##### Extracted material #####

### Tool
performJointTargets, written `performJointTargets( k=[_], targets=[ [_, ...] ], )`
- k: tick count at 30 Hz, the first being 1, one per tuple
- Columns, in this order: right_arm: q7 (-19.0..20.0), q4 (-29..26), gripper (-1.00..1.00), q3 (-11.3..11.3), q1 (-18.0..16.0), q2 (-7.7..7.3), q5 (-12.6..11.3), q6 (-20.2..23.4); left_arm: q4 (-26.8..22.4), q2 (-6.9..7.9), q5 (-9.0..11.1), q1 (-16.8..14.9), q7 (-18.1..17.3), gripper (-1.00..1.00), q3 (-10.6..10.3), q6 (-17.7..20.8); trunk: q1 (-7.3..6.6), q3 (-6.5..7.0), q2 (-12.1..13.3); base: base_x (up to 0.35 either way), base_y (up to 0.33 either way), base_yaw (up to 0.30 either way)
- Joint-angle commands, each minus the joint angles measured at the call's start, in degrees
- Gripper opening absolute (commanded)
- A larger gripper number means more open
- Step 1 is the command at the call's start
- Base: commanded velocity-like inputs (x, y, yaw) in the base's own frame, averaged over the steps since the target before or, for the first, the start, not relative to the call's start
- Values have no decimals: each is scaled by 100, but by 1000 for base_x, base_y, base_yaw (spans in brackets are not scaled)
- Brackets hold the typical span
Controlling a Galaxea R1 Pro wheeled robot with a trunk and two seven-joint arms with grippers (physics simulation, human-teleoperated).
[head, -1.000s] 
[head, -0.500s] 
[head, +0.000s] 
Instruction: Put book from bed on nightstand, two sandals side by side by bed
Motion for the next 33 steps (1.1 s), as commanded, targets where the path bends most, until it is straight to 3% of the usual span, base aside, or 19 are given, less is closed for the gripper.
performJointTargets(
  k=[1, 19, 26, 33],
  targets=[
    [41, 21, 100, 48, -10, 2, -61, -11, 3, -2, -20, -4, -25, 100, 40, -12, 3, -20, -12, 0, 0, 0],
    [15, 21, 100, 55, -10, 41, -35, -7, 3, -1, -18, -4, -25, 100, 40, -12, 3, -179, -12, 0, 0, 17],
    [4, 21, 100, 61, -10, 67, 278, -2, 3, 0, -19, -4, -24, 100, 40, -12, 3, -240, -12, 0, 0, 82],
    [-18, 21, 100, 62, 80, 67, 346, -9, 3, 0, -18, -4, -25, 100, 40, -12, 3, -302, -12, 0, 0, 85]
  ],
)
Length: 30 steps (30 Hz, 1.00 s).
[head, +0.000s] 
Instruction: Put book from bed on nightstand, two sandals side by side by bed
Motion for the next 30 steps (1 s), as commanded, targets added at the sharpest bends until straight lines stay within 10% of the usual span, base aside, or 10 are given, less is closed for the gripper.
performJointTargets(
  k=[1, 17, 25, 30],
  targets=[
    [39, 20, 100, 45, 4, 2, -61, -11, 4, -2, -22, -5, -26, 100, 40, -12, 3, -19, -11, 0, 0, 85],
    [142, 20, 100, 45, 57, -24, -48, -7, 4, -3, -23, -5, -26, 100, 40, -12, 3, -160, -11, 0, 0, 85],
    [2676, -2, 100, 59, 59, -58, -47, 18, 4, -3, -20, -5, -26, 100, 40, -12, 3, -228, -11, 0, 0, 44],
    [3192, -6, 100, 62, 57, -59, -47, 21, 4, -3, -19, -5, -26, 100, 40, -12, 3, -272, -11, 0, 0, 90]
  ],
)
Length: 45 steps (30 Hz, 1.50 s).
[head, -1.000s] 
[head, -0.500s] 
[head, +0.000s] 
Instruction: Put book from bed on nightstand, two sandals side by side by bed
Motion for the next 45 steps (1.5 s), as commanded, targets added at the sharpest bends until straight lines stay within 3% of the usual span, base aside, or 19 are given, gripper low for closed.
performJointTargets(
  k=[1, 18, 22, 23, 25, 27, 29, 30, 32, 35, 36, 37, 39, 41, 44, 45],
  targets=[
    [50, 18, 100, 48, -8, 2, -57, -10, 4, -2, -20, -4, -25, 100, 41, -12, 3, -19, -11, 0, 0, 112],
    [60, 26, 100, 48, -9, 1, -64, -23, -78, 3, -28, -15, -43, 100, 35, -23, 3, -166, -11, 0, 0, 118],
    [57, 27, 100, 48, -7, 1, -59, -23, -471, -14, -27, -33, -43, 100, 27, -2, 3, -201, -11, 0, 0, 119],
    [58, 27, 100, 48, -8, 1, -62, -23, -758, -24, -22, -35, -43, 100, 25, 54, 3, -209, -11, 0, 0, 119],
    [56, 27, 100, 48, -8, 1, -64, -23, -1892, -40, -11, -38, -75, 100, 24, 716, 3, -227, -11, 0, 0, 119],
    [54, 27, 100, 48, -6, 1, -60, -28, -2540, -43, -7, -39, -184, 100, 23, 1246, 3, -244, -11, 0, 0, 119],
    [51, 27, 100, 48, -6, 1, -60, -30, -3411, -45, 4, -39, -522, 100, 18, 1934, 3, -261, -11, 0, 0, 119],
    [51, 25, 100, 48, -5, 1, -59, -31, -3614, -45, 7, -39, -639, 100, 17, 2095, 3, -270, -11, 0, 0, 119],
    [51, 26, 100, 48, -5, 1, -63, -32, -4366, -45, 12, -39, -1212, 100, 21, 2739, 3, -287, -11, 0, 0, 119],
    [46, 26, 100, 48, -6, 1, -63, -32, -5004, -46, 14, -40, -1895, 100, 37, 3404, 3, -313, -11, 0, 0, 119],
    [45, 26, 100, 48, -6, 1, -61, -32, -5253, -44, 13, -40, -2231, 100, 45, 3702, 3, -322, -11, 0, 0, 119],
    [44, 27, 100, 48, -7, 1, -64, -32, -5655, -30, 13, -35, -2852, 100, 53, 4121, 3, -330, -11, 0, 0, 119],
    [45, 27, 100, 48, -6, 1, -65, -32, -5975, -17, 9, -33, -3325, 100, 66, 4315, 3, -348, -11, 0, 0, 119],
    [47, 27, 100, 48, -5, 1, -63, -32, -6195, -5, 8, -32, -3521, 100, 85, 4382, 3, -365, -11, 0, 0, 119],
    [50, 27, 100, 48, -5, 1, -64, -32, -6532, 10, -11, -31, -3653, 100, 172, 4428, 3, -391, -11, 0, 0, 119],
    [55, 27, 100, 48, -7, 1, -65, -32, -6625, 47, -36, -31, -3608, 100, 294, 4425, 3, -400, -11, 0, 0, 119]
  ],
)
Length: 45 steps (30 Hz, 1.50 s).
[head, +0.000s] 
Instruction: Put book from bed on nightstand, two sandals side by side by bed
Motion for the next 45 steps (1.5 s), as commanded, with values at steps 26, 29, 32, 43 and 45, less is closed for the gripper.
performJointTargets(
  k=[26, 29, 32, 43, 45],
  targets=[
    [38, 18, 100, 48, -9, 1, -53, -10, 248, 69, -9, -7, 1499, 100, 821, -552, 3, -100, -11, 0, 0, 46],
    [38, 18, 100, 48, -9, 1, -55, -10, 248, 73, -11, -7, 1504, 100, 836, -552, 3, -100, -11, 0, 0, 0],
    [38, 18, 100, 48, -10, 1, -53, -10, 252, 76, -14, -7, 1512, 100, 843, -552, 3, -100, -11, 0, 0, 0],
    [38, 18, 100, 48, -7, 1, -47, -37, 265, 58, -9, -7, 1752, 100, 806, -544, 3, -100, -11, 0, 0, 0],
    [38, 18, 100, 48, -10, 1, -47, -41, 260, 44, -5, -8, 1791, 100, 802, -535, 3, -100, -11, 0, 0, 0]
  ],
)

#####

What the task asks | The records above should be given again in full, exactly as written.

Task solution |
### Tool
performJointTargets, written `performJointTargets( k=[_], targets=[ [_, ...] ], )`
- k: tick count at 30 Hz, the first being 1, one per tuple
- Columns, in this order: right_arm: q7 (-19.0..20.0), q4 (-29..26), gripper (-1.00..1.00), q3 (-11.3..11.3), q1 (-18.0..16.0), q2 (-7.7..7.3), q5 (-12.6..11.3), q6 (-20.2..23.4); left_arm: q4 (-26.8..22.4), q2 (-6.9..7.9), q5 (-9.0..11.1), q1 (-16.8..14.9), q7 (-18.1..17.3), gripper (-1.00..1.00), q3 (-10.6..10.3), q6 (-17.7..20.8); trunk: q1 (-7.3..6.6), q3 (-6.5..7.0), q2 (-12.1..13.3); base: base_x (up to 0.35 either way), base_y (up to 0.33 either way), base_yaw (up to 0.30 either way)
- Joint-angle commands, each minus the joint angles measured at the call's start, in degrees
- Gripper opening absolute (commanded)
- A larger gripper number means more open
- Step 1 is the command at the call's start
- Base: commanded velocity-like inputs (x, y, yaw) in the base's own frame, averaged over the steps since the target before or, for the first, the start, not relative to the call's start
- Values have no decimals: each is scaled by 100, but by 1000 for base_x, base_y, base_yaw (spans in brackets are not scaled)
- Brackets hold the typical span
Controlling a Galaxea R1 Pro wheeled robot with a trunk and two seven-joint arms with grippers (physics simulation, human-teleoperated).
[head, -1.000s] 
[head, -0.500s] 
[head, +0.000s] 
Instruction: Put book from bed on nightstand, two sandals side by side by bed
Motion for the next 33 steps (1.1 s), as commanded, targets where the path bends most, until it is straight to 3% of the usual span, base aside, or 19 are given, less is closed for the gripper.
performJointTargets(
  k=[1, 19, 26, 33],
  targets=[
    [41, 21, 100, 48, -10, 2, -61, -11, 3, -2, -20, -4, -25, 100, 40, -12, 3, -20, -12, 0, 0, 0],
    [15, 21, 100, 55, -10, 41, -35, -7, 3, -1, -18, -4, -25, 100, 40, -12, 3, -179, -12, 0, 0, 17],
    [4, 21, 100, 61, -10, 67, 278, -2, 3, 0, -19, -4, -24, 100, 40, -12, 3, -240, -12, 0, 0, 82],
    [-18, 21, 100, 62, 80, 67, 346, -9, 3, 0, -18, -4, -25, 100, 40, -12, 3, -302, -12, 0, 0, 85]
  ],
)
Length: 30 steps (30 Hz, 1.00 s).
[head, +0.000s] 
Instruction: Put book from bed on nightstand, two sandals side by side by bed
Motion for the next 30 steps (1 s), as commanded, targets added at the sharpest bends until straight lines stay within 10% of the usual span, base aside, or 10 are given, less is closed for the gripper.
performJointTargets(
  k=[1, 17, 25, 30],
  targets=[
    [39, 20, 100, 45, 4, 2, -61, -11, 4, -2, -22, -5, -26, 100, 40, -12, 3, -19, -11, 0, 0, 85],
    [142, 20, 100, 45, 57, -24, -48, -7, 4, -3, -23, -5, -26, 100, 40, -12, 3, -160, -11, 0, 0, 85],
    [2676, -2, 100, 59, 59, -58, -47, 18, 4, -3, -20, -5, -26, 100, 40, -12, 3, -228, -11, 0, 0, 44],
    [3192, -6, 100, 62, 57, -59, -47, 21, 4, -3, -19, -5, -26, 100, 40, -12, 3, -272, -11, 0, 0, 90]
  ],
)
Length: 45 steps (30 Hz, 1.50 s).
[head, -1.000s] 
[head, -0.500s] 
[head, +0.000s] 
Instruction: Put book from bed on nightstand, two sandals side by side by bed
Motion for the next 45 steps (1.5 s), as commanded, targets added at the sharpest bends until straight lines stay within 3% of the usual span, base aside, or 19 are given, gripper low for closed.
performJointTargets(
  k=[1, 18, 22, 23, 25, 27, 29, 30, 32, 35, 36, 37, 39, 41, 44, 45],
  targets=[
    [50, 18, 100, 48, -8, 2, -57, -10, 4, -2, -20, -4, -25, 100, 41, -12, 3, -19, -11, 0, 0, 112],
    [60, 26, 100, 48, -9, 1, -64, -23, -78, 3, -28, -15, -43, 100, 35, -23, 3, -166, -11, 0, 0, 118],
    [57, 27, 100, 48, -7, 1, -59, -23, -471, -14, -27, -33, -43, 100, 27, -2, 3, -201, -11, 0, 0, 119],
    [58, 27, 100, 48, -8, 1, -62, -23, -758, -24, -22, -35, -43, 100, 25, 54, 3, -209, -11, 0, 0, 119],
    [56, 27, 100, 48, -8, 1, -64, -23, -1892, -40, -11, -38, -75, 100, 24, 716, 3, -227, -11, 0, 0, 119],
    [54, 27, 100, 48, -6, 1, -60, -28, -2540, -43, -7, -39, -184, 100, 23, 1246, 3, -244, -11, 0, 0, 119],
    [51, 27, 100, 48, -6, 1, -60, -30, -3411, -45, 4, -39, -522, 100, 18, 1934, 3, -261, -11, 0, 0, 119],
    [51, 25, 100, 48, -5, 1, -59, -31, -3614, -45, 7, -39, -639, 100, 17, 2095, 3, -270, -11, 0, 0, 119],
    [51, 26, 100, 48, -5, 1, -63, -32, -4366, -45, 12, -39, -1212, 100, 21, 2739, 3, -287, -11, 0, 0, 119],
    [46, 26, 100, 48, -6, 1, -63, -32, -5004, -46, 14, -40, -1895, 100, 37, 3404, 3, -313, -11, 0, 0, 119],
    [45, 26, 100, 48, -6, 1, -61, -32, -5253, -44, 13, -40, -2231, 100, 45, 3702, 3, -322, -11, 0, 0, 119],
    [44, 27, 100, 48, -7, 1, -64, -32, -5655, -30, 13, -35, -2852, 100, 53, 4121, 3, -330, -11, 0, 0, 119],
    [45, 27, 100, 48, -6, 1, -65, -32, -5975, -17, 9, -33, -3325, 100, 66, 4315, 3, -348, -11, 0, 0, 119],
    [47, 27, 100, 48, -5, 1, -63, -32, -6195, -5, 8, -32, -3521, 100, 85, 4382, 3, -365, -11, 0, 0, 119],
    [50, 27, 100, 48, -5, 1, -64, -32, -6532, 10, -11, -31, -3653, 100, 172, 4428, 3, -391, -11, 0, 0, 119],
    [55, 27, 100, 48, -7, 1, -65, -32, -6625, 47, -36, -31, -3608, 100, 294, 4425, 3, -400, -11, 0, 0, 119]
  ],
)
Length: 45 steps (30 Hz, 1.50 s).
[head, +0.000s] 
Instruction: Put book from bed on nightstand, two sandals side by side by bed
Motion for the next 45 steps (1.5 s), as commanded, with values at steps 26, 29, 32, 43 and 45, less is closed for the gripper.
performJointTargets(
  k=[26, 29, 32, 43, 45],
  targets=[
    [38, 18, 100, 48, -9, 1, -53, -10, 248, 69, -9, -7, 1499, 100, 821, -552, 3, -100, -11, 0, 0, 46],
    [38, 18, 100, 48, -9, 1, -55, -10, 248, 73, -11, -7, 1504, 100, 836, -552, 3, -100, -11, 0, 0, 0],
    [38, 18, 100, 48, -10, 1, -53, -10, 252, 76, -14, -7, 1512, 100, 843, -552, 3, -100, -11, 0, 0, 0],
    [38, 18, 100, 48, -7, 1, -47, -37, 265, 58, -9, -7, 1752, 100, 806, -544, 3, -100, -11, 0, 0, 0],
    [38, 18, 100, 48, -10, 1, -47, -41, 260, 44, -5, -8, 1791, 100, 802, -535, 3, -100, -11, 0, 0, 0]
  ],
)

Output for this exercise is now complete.